We first met Jalen’s birth mom in the hospital the day after his birth. It had taken us 13 hours to get there. We drove straight from the airport to the hospital. I can't really describe the feeling of knocking on a hospital room door and entering to meet the mother of your future child. I'm not sure how I felt: excited? invasive? nervous? She was holding her little baby. I asked her if she was okay and if she was comfortable with her decision. She asked if I wanted to hold the baby. I told her no, that I would have plenty of time to hold him and I wanted her to hold him as long as possible. I showed her the picture we had brought for her of our family. I'm not sure if she knew about Baylie before that, but she seemed relieved to see the picture. We talked a little bit about ourselves. She was a sweet girl and she loved her little boy. Later in the day as I heard her talking to her sister on the phone, she cried as she explained that she had to do this because she knew it was the best thing for her baby. It brought tears to my eyes as well.

Legally when you adopt a child, you can name the baby whatever you want. In the case of Baylie, we have a closed adoption, so we gave her a completely different name from the one her birthmother had selected. In the case of Jalen, his birthmother seemed very concerned that we would change his name, so out of respect for her, we kept the first name she had chosen, Jalen. It was hard for me not to give Jalen the name I had always planned for my first born son. The name we had planned on had family connections and a deep meaning for us. I realized that in some ways, I would now be sharing a child with another woman. This caused conflicting feelings in me and more than a little guilt over the fact that I felt conflicted.

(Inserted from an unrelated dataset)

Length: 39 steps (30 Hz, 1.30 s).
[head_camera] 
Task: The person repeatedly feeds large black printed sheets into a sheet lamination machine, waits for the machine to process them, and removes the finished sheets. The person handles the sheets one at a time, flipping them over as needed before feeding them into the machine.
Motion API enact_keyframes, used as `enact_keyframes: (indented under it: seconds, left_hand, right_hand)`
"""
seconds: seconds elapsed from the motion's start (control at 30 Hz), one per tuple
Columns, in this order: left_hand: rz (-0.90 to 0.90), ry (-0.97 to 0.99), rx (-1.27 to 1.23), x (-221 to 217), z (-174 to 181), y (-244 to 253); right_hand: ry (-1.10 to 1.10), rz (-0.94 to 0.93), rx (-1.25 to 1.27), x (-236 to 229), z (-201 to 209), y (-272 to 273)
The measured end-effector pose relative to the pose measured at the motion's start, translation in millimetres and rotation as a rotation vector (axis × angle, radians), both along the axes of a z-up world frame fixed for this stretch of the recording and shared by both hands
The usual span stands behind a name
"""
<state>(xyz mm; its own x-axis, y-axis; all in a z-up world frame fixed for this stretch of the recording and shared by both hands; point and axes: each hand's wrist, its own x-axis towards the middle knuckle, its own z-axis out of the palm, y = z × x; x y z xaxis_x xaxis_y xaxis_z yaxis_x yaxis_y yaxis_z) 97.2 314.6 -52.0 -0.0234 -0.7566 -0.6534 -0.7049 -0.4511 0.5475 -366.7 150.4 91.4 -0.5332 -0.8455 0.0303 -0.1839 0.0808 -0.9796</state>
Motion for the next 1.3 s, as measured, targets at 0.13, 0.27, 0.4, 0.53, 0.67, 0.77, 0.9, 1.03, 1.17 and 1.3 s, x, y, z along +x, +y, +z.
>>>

For a variety of reasons on both our parts, our follow-up visit with Jalen’s birth mom was postponed twice. When we were finally able to schedule a visit, we traveled across the country, capped off by a 10-hour round trip drive in order to meet with her. Unfortunately, at the last minute, she decided she wasn’t ready to meet with us. In my heart, I know she wanted to see Jalen. I think it was just emotionally too hard for her and she admitted she didn't know how to act around us and was uncomfortable. My husband David was very kind on the phone. He reassured her that we didn't think poorly of her and that instead we respected her for her decision to place her baby with us. He was amazing. I was disappointed, sad and angry, but also a little relieved. I felt we had lived up to our promise and her decision not to see us gave me a way out of having to visit again.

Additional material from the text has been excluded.